# Observation Time Frame?



## 634sg4fs65g4fg (May 20, 2010)

I am coding a hospital charge and the hospital's facesheet states patient admitted on 05/10 as observation status until 05/13, Isn't that more than allowed? I thought it was 48hrs until considered inpatient? My doctor is the admitting dr. and patient has Medicare so I coded it 99218 for admit w/AI, then day two I did 99219 for level 2, day three I did 99218 for level one and for discharge I did 99217. It states observation is for e and m of patient per day so is this appropriate? Thanks,Gail


----------



## RebeccaWoodward* (May 20, 2010)

thomasgail said:


> I am coding a hospital charge and the hospital's facesheet states patient admitted on 05/10 as observation status until 05/13, Isn't that more than allowed? I thought it was 48hrs until considered inpatient? My doctor is the admitting dr. and patient has Medicare so I coded it 99218 for admit w/AI, then day two I did 99219 for level 2, day three I did 99218 for level one and for discharge I did 99217. It states observation is for e and m of patient per day so is this appropriate? Thanks,Gail



In the rare circumstance when a patient receives observation services for more than 2 calendar dates, the physician shall bill a visit furnished before the discharge date using the *outpatient/office visit codes*. The physician may not use the subsequent hospital care codes since the patient is not an inpatient of the hospital.

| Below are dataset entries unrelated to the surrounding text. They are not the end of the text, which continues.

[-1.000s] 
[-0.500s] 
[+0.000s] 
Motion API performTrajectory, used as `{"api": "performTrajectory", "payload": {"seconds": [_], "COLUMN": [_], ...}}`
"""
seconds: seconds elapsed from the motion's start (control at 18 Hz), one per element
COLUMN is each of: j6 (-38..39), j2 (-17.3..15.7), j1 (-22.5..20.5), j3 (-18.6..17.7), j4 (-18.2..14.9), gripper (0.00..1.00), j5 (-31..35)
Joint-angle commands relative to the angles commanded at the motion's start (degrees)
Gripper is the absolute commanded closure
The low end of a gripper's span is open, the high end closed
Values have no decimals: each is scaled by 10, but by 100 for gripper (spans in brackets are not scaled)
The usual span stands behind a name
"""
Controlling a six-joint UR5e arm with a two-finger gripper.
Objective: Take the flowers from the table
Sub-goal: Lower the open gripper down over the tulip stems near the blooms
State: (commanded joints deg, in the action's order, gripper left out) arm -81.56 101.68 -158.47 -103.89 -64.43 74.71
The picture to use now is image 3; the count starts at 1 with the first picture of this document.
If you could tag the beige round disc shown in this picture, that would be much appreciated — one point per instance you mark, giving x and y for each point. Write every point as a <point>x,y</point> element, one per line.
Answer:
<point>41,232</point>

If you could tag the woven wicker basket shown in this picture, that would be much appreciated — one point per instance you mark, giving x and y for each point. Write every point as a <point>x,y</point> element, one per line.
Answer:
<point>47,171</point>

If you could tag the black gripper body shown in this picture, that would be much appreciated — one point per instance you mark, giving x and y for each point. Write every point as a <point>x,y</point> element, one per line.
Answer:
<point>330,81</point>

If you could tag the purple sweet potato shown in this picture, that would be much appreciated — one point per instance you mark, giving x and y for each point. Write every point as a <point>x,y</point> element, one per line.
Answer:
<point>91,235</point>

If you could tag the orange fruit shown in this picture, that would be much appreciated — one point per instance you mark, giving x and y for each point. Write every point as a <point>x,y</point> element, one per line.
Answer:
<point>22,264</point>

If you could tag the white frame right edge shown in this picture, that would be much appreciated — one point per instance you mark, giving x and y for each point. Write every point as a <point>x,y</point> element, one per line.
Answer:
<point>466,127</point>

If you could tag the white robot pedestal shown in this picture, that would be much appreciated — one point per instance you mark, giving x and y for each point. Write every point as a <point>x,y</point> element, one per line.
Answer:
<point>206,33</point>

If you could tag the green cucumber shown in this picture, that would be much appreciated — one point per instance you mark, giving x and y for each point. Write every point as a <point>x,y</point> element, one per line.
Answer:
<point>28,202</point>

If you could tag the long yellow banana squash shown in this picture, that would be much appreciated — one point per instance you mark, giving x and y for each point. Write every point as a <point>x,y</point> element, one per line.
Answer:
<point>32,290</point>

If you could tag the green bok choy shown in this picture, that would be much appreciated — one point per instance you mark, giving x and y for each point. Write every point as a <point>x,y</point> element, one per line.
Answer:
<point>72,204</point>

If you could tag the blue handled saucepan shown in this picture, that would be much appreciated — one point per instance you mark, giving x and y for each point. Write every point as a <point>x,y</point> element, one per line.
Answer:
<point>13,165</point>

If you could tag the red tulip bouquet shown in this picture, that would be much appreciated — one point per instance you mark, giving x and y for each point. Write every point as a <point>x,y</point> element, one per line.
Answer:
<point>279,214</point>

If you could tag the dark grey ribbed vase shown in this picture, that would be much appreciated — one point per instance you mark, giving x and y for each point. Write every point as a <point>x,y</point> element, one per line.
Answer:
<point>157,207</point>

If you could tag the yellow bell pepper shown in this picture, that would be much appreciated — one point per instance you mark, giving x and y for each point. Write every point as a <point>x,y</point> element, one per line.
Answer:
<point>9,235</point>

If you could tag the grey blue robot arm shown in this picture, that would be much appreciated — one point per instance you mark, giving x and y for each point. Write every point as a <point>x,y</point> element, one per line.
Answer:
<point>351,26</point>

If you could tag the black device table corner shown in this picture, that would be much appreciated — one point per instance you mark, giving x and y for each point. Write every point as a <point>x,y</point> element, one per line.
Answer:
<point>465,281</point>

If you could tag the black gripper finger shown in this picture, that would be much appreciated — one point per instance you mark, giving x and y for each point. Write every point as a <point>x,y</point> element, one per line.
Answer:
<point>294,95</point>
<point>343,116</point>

http://www.cms.gov/manuals/downloads/clm104c12.pdf

(Page 46)

So...in your case, it would look something like this (example only)-

Day 1=99218
Day 2=99212-99215
Day 3=discharge 99217

.


----------



## 634sg4fs65g4fg (May 20, 2010)

I didn't realize we could code both outpt/office and observation together, I thought I would have to bill each day with an observation code. I will give it a try, thank you!


----------